* Task description
Please reproduce, exactly as given, the lines running from the start of the data to the line containing "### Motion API", inclusive, and omit the pictures.

* Recorded data
* * * * * * * * *
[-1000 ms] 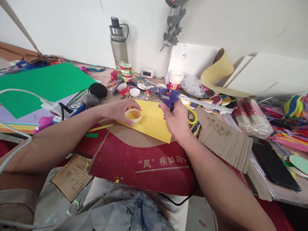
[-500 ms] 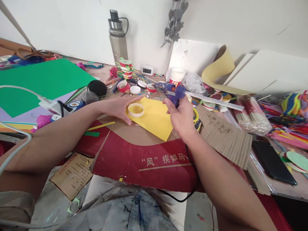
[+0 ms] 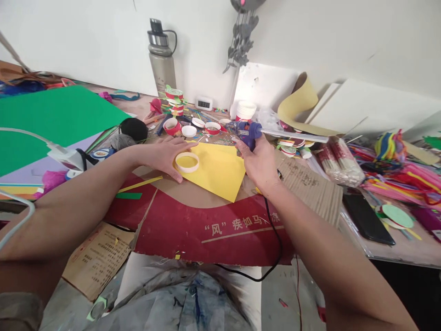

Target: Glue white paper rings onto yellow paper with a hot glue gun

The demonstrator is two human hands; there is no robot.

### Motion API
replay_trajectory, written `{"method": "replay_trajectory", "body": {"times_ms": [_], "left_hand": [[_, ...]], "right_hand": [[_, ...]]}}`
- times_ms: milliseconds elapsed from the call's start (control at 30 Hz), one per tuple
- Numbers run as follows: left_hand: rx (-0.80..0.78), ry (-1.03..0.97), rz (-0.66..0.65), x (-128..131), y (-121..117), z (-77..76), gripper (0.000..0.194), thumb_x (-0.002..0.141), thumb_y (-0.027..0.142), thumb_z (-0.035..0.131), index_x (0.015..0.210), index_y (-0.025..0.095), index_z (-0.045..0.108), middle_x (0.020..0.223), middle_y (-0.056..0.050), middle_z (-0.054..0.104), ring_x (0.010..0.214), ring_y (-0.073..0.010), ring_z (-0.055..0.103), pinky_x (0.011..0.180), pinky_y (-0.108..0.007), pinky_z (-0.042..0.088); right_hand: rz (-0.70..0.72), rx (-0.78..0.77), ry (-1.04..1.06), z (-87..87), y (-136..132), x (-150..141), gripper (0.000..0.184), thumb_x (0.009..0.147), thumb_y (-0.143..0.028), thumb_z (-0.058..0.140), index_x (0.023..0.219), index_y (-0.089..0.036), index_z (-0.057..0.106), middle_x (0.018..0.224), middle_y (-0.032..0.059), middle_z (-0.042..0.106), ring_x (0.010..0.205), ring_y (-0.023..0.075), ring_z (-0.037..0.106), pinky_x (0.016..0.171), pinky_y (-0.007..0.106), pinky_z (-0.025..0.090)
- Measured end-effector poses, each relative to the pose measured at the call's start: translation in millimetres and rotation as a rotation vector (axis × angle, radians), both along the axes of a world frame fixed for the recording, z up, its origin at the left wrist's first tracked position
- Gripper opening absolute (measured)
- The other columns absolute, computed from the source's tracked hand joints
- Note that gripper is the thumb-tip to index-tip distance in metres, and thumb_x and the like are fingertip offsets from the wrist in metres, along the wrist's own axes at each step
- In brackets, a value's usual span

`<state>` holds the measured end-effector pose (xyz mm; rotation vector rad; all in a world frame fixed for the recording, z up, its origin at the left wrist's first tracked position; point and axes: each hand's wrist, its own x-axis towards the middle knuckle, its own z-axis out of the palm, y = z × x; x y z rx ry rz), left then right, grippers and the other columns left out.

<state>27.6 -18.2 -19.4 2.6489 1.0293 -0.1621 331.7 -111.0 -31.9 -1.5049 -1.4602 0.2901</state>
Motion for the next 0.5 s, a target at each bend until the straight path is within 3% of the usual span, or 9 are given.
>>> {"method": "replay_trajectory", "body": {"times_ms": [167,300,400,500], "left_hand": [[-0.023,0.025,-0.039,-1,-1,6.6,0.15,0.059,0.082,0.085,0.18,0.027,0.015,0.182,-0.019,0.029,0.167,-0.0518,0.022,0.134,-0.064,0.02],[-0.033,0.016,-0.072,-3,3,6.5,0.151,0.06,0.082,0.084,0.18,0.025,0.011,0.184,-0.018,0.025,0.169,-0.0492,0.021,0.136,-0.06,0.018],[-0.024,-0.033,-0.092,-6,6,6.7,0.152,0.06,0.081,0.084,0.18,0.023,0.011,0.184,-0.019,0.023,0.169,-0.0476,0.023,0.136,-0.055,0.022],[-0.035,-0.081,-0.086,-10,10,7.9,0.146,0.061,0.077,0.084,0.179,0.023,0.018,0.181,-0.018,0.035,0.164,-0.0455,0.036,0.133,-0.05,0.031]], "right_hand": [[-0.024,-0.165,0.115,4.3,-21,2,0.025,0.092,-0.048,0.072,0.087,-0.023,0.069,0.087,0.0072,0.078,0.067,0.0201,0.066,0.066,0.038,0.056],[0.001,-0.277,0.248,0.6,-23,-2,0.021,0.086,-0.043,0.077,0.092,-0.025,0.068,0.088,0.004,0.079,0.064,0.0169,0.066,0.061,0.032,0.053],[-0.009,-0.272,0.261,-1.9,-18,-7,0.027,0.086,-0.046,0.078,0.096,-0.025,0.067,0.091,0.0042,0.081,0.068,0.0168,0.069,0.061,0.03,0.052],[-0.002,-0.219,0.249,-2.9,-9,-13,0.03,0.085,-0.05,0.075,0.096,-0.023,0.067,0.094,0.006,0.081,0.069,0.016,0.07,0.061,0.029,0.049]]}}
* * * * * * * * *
* Solved problem
[-1000 ms] 
[-500 ms] 
[+0 ms] 

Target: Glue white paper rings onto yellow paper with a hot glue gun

The demonstrator is two human hands; there is no robot.

### Motion API

Nothing else is required to complete the output.